WordPress file permissions

 

In order for WordPress to be able to install a plugin and plugins or themes automatically there are a number of conditions that have to be met. If all those conditions aren’t met, one-click installations or upgrades won’t happen, instead, whenever you try to upgrade, WordPress will show you the FTP credentials input form. If you’re anything like me, you hate it.

I sometimes run into this problem. My first instinct is to check the obvious file permissions. Will the web server have write access to all the important places. As long as we’re only talking about plugins and themes, important places means the wp-content folder. When I’m certain that the web server have write access, I typically try again and successfully upgrade my plugin.

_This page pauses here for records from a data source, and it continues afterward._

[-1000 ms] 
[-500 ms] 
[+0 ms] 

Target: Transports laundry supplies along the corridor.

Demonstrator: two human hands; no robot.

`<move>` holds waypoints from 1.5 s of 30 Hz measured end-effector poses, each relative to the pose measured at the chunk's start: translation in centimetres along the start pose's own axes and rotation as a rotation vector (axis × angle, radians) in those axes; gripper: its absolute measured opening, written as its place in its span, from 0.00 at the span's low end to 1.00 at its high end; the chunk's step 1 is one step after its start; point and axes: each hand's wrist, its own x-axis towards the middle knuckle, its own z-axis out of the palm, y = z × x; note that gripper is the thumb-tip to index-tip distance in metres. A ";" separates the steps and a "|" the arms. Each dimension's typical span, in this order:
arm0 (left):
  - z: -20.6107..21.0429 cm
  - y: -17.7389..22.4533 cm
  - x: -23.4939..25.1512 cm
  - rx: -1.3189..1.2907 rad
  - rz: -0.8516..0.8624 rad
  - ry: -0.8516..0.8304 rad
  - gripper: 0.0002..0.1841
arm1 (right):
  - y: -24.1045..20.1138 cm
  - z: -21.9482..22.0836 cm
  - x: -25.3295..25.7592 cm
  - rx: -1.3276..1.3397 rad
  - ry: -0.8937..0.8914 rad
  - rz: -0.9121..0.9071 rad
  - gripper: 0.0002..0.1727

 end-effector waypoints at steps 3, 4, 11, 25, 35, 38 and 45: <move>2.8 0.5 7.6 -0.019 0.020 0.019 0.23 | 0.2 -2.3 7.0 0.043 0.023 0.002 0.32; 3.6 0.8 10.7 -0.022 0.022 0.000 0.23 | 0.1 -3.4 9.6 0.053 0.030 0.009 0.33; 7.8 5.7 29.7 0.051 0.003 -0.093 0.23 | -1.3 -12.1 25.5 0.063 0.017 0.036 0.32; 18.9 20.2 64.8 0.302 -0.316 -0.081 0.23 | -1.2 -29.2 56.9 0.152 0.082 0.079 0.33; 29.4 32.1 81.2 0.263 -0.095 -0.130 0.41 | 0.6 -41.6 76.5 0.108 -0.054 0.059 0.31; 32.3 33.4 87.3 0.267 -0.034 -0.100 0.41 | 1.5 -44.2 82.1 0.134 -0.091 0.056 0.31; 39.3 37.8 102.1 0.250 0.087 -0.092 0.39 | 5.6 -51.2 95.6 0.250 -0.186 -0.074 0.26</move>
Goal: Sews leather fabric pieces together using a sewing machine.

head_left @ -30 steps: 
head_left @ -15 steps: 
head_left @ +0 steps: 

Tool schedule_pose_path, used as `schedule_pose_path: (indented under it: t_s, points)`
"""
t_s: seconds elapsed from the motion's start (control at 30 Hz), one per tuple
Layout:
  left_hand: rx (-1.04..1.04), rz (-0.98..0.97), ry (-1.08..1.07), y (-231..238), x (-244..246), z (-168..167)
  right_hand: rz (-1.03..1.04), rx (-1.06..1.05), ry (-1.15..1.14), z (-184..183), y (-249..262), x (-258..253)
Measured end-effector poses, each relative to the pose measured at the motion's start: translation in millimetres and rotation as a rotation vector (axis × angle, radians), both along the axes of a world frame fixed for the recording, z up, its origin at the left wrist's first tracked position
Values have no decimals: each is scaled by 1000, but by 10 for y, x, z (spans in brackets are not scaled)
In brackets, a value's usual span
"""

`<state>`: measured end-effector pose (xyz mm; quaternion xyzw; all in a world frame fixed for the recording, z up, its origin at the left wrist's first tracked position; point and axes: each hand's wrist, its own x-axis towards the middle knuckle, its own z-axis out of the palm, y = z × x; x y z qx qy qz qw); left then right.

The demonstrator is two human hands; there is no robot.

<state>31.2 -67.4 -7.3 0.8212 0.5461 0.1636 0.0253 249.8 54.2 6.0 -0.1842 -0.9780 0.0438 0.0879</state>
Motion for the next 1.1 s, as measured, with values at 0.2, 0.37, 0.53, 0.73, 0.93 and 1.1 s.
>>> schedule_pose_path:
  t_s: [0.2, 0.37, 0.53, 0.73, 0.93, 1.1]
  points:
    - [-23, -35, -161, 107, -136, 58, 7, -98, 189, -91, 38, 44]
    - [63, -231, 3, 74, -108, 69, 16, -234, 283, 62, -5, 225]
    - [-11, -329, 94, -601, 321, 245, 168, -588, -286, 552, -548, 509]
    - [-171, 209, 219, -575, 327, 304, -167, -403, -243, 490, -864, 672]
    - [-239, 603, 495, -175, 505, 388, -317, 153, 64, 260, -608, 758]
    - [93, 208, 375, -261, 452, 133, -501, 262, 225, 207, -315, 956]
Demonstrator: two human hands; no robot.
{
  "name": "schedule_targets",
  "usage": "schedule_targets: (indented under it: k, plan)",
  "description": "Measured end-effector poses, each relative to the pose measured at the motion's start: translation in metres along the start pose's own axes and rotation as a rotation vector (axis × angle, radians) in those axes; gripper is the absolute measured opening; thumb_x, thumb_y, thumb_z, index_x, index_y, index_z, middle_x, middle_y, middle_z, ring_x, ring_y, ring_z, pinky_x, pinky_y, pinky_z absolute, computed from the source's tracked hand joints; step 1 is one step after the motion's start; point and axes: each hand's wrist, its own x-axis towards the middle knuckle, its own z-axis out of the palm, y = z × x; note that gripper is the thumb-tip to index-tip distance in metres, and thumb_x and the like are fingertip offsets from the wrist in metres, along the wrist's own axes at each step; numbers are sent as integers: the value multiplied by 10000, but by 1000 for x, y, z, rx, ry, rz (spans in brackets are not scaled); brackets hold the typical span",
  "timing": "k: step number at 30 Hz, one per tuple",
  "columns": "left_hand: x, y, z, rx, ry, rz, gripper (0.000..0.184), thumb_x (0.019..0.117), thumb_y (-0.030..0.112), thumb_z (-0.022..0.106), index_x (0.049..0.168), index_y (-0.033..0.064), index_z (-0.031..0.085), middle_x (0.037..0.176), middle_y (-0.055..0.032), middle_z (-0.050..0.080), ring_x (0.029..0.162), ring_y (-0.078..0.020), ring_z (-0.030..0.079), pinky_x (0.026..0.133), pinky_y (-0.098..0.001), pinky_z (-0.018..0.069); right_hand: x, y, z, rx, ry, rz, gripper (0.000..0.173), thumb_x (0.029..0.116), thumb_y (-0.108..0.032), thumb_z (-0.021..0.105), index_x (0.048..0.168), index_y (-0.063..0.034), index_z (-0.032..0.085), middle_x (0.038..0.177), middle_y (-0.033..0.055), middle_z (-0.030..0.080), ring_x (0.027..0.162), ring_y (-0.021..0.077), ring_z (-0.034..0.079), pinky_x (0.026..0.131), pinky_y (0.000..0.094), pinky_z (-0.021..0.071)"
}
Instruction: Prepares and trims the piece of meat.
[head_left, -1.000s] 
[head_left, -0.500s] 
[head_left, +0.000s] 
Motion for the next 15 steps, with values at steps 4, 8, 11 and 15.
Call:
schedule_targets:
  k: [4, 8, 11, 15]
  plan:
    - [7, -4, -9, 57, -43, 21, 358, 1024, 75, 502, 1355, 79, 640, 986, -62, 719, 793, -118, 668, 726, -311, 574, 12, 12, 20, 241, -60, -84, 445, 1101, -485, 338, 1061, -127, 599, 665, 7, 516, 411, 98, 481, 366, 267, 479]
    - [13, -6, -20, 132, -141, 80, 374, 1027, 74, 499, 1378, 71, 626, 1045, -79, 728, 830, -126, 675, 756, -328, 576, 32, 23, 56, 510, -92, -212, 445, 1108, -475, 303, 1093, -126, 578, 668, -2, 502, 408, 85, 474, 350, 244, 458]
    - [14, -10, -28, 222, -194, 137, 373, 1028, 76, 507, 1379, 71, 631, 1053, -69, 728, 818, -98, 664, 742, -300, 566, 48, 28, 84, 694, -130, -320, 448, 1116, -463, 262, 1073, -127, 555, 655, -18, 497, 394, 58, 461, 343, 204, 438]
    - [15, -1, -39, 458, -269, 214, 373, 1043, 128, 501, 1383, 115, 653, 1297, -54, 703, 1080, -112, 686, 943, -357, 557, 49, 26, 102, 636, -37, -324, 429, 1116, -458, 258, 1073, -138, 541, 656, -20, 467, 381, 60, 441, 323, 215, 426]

Every once in a while, installing or upgrading still won’t work even if I’m 100% certain that WordPress should be able to write everywhere it needs to. I end up searching for a solution for about 10 minutes, give up and resort to manually uploading plugins via ssh and get on with my life. Today I decided to find out the root cause of this problem and solve it. Writing this blog post about it servers as much as a ‘note to self’ as assistance to anyone else that trouble shoots this without finding a solution.

The rules

So, the rules for WordPress to be able to install and upgrade plugins and themes:

  1. The web server needs to have write access to the wp-content folder. For example on a Debian based system (i.e Ubuntu), this will be user ‘www-data’, on RedHat/Fedora, it’s typically user ‘httpd’ (plese correct me here if I’m wrong). WordPress will test this by writing a temporary file to wp-content and then remove it. There are plenty of blog posts, howtos and forum posts about this. They usually points back to this article: http://codex.wordpress.org/Changing_File_Permissions
  2. The files in wp-admin needs to be owned by the web server user. WordPress will test this by using PHP function getmyuid() to check if the owner of the currently running PHP script is that same as the owner of the newly created temporary file. If it’s not the same, WordPress will select another method of installation or upgrade.

Rule #2 is what typically gets me. Whenever I move an existing WordPress installation to a new home, I’m sometimes (obviously) not careful with setting file permissions and file ownership and end up in this situation. Rule #1 is extremely intuitive, checking for write permission is close to second nature. But Rule #2,  checking file ownership in wp-admin… well, I’d even say it’s slightly unintuitive. If anything is worth protecting it should be the admin area, and being more restrictive with file ownership and permissions under wp-admin would even kind of make sense.